◆ **Task brief**
Your answer must be every line of the data that holds the string "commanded".

◆ **Available data**
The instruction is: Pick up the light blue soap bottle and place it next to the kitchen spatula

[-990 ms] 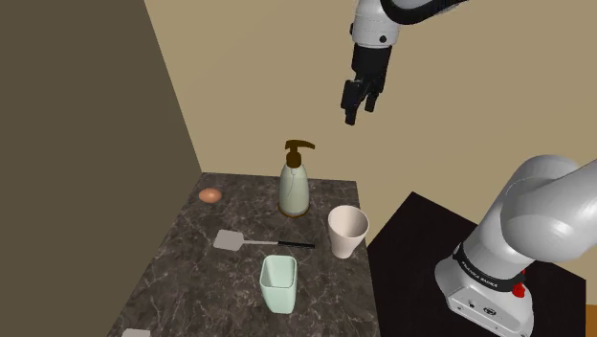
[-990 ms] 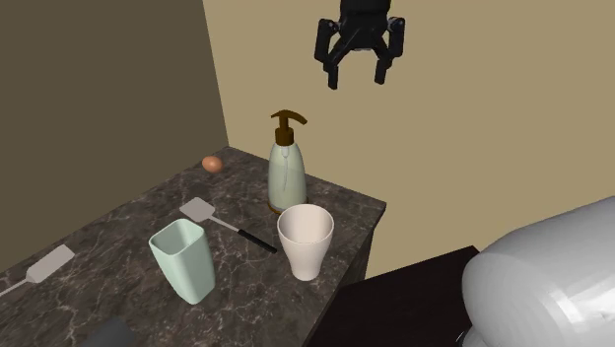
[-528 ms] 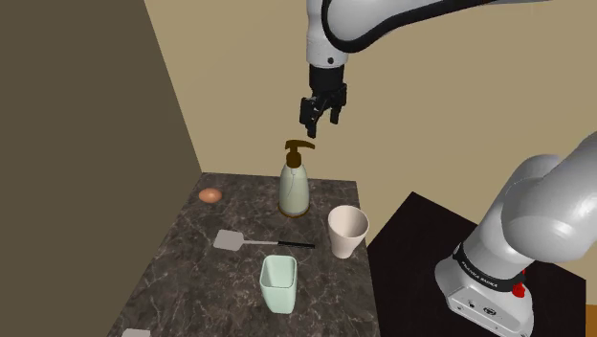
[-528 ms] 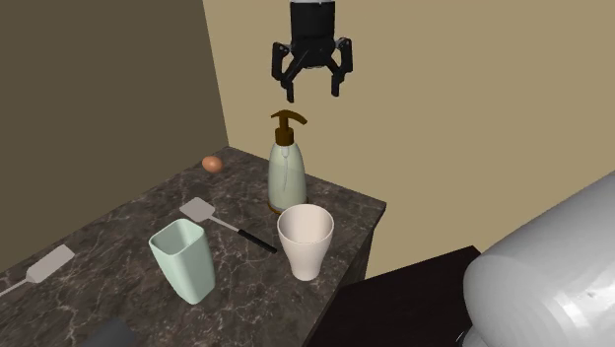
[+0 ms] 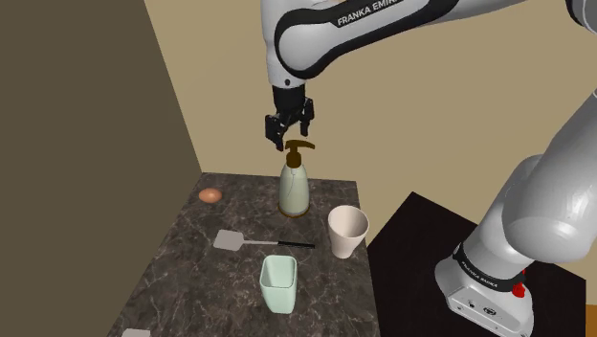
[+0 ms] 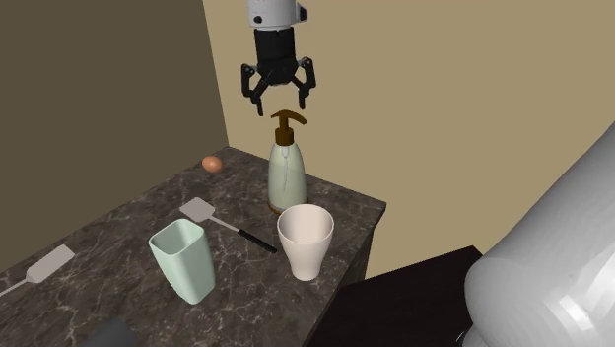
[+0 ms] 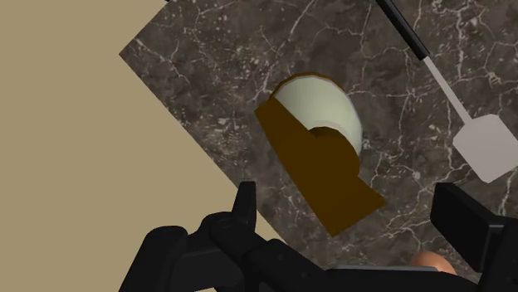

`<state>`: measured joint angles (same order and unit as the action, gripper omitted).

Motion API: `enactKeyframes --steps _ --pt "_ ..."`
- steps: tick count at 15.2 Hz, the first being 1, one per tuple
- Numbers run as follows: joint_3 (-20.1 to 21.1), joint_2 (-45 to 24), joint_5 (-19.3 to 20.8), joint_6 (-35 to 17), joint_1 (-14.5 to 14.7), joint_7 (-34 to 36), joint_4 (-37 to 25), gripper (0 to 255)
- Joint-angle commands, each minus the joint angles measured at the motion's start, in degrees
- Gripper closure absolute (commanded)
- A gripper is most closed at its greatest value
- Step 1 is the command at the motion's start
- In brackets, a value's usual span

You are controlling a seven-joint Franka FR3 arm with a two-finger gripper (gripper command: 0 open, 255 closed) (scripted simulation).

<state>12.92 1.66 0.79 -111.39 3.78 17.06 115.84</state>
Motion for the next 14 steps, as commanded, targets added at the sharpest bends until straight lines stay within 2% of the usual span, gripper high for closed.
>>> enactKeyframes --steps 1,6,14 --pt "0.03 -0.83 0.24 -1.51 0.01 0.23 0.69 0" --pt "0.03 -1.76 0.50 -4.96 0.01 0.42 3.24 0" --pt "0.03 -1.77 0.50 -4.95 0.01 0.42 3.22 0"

◆ **Answer to the problem**
- Gripper closure absolute (commanded)
Motion for the next 14 steps, as commanded, targets added at the sharpest bends until straight lines stay within 2% of the usual span, gripper high for closed.

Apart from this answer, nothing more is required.